Carlos Queiroz. Na encruzilhada entre a História e a memória!

Deixou obra no Irão e tornou-se um dos pouco treinadores a conseguirem quatro classificações para mundiais. Se atingir uma quinta, será único. “É um sonho bonito!”, diz

Torna-se pastoso o caminho que separa o meu hotel da Academia da Federação Iraniana, atravessando campos de treino forrados de neve que chega, por vezes, a ultrapassar largamente a altura dos artelhos enregelados.

Apesar de ir tendo, aqui e ali, jogadores a fazer trabalhos físicos ou técnicos específicos com a sua jovem equipa de colaboradores, Carlos Queiroz sabe que estes dias ficaram absolutamente condicionados por uma intempérie que assolou o país como não se via igual há mais de 30 anos. Por isso, no conforto aquecido à força de ar condicionado do seu gabinete de trabalho, dedica-se por estes dias mais às questões burocráticas que o rodeiam quotidianamente, não fosse ele mais do que um simples selecionador, assumindo um papel mais parecido com os managers dos clubes ingleses, como intervenção em áreas administrativas.

“Fico com a suprema satisfação de ter deixado um trabalho feito”, diz enquanto nos mostra as instalações da academia. “Quando aqui cheguei não havia nada disto. As condições de trabalho eram incomparavelmente piores. Tive de entrar em algumas guerras mas, quando sair, entregarei a chave deste edifício às grandes figuras do futebol iraniano, como o Ali Daei, e direi: tirem proveito e usem tudo isto para garantir o futuro do futebol iraniano”.

Ali Daei, conhecido por Shariar, o Rei, é o atual treinador do Persépolis, o clube mais poderoso do país, com fortes ligações ao aparelho governativo que fazem com que os adversários se queixem permanentemente de situações de favorecimento. Mas estamos no Irão e não há muito a fazer em relação a isso. Daei, com 48 anos, atingiu o topo da carreira como jogador na época de 1998-99 ao assinar contrato com o Bayern de Munique, vindo do Arminia Bielefeld. Ainda fez mais de 20 jogos pelos bávaros, mas seguiria para o Hertha de Berlim no ano posterior.

Esteve nos Mundiais de 1998 e 2006, o que lhe dá um estatuto único.

Já Carlos Queiroz é simplesmente endeusado pelos adeptos iranianos, e pode dizer–se sem rebuço que neste país, todos, homens, mulheres e crianças, são absolutamente fanáticos pelo jogo inventado pelos ingleses.

O sonho Torna-se impossível jantar sossegado com o selecionador do Irão à mesma mesa. As investidas são contínuas. Pedidos de fotografias constantes. Agradecimentos efusivos: “Obrigado por tudo o que tem feito pelo nosso país. ‘Mers’!”
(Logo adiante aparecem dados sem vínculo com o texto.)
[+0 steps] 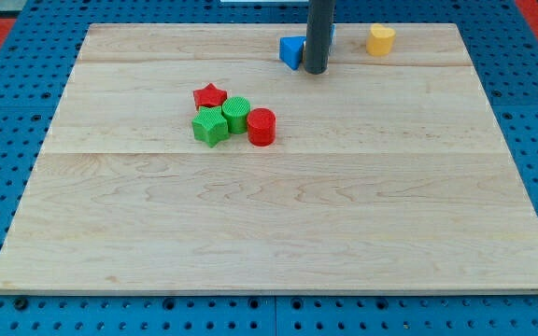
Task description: Push the blue triangle to the top left of the yellow hexagon
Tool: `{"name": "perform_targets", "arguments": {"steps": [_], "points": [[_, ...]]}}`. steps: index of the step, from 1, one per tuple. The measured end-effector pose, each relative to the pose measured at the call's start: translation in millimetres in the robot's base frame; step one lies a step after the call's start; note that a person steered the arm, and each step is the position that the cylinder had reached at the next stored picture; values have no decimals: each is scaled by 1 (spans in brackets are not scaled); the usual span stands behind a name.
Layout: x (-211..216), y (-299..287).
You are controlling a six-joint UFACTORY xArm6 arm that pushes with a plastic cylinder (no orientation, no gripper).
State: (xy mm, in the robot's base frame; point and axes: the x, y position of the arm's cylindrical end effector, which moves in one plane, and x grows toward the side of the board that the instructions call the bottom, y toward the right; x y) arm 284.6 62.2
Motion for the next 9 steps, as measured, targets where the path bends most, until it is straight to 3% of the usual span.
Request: {"name": "perform_targets", "arguments": {"steps": [1, 2, 3, 5, 6, 7, 9], "points": [[31, -25], [13, -70], [-7, -74], [-21, -2], [-17, -38], [-42, -54], [-56, -30]]}}
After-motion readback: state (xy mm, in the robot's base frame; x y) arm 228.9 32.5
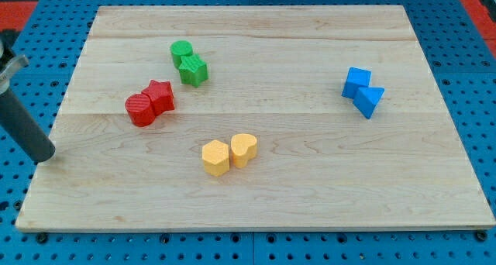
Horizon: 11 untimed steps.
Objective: Slide the red blocks towards the right side
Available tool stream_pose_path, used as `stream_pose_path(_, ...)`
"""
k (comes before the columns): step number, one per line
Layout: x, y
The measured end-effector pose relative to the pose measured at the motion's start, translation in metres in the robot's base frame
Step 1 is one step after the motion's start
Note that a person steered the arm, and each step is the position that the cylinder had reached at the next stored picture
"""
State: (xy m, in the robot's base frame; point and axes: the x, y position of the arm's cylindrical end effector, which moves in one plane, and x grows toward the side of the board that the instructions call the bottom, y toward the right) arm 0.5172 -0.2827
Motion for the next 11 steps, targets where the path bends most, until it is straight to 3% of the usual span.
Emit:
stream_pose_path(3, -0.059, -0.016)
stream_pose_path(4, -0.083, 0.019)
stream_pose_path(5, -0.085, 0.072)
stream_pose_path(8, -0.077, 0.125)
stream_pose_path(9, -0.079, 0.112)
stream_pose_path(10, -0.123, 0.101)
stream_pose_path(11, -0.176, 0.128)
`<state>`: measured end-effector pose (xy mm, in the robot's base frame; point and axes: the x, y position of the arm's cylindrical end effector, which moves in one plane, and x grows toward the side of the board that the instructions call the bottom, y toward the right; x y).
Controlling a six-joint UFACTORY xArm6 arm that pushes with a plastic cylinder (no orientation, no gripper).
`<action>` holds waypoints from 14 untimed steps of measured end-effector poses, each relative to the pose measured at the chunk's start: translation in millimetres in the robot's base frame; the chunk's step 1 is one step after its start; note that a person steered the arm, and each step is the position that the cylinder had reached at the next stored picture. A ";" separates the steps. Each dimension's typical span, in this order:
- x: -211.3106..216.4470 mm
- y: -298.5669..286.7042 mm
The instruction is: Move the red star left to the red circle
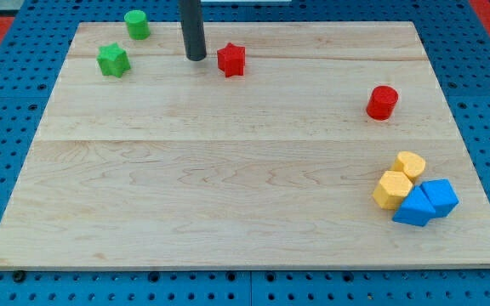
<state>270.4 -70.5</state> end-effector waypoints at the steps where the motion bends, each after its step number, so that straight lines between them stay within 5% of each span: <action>1: 9.8 47.9; 5: 77.9 226.0; 6: 71.1 197.6; 11: 62.0 -206.0; 12: 35.8 -212.0; 14: 17.1 -123.0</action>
<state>287.5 -193.5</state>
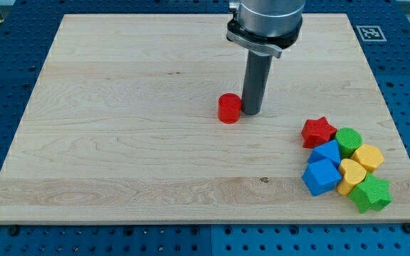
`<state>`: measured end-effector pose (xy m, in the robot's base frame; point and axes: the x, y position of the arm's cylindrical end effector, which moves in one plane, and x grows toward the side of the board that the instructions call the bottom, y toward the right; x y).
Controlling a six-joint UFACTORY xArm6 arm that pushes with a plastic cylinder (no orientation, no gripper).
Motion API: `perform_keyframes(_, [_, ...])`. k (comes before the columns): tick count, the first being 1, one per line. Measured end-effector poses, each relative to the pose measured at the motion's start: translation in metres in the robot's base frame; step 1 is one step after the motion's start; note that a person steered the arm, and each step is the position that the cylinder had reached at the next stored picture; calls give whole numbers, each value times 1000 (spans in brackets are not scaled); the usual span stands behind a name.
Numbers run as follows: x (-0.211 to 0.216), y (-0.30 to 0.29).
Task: Nudge the red circle slightly left
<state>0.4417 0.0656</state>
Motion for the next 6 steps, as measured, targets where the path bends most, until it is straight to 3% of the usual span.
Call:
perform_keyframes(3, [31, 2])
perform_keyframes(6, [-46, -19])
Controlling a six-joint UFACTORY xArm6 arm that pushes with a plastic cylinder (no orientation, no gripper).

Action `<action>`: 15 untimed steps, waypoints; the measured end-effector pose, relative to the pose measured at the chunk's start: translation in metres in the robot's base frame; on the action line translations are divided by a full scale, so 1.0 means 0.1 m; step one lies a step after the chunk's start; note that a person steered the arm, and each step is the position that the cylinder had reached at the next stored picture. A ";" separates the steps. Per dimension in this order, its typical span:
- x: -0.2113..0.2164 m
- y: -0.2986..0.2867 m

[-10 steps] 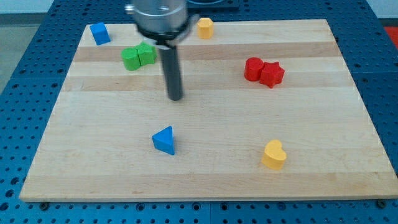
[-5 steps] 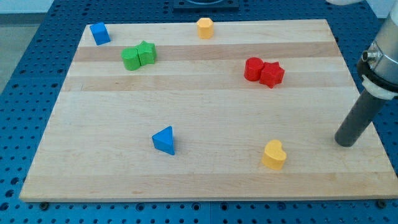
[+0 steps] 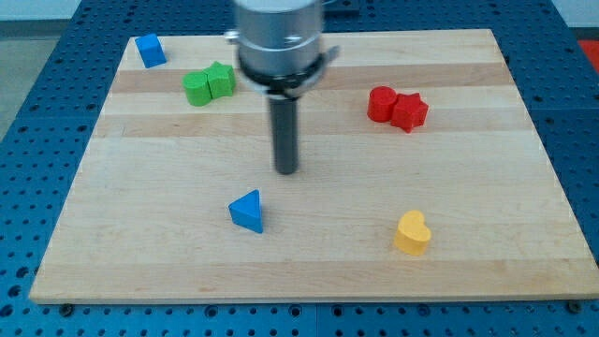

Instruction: Place the blue triangle right to the yellow hexagon

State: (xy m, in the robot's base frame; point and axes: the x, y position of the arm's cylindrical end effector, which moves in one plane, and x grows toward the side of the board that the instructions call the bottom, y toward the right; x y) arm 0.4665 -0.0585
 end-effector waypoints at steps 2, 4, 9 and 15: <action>0.50 -0.29; 0.84 -0.90; 0.02 0.75; -0.16 0.97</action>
State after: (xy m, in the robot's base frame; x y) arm 0.4508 0.0384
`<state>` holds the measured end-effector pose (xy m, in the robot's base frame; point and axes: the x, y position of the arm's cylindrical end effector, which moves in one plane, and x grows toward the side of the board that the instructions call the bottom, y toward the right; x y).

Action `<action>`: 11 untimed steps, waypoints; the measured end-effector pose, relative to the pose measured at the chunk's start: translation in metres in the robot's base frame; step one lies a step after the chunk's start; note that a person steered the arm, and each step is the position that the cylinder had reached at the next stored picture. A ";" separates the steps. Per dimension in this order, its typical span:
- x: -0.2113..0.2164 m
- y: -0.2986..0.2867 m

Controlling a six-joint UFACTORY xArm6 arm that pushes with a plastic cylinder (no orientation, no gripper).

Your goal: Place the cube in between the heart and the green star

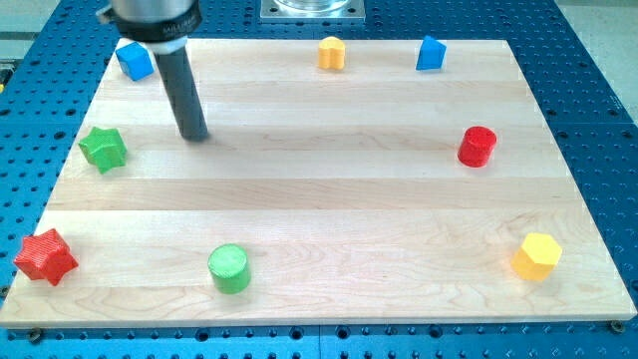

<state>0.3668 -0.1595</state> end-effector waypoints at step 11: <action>-0.045 0.061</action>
A segunda qualificação consecutiva para uma fase final de um Campeonato do Mundo conquistada à frente do “Team Melli”, como chamam por aqui à equipa nacional, elevou a aura mágica de Carlos Queiroz aos píncaros. Para ele, pessoalmente, outro número importante: é a sua quarta qualificação. “Conseguir uma quinta classificação para um Mundial seria um sonho. Seria o único na história do futebol a fazê-lo. Veremos se essa possibilidade pode ser concretizada. Reconheço que me vou cansando deste nunca mais acabar de viagens pelo mundo todo e desta distância forçada da família. Algum dia destes vou ter de parar e aproveitar o que me resta da vida.”

Recorde-se que Carlos Queiroz apurou a África do Sul (2002), Portugal (2010) e Irão (2014 e 2016). Intrigas políticas dentro da federação sul-africana impediram-no de estar no banco na Coreia do Sul e no Japão. Daqui a cinco meses estará na Rússia, tendo Portugal, Espanha e Marrocos como adversários na primeira fase. “É bom começar com Marrocos. Estaremos num ponto alto. Depois é esperar que um dos outros dois saia amachucado do jogo de estreia. Só assim poderemos sonhar com qualquer coisa”.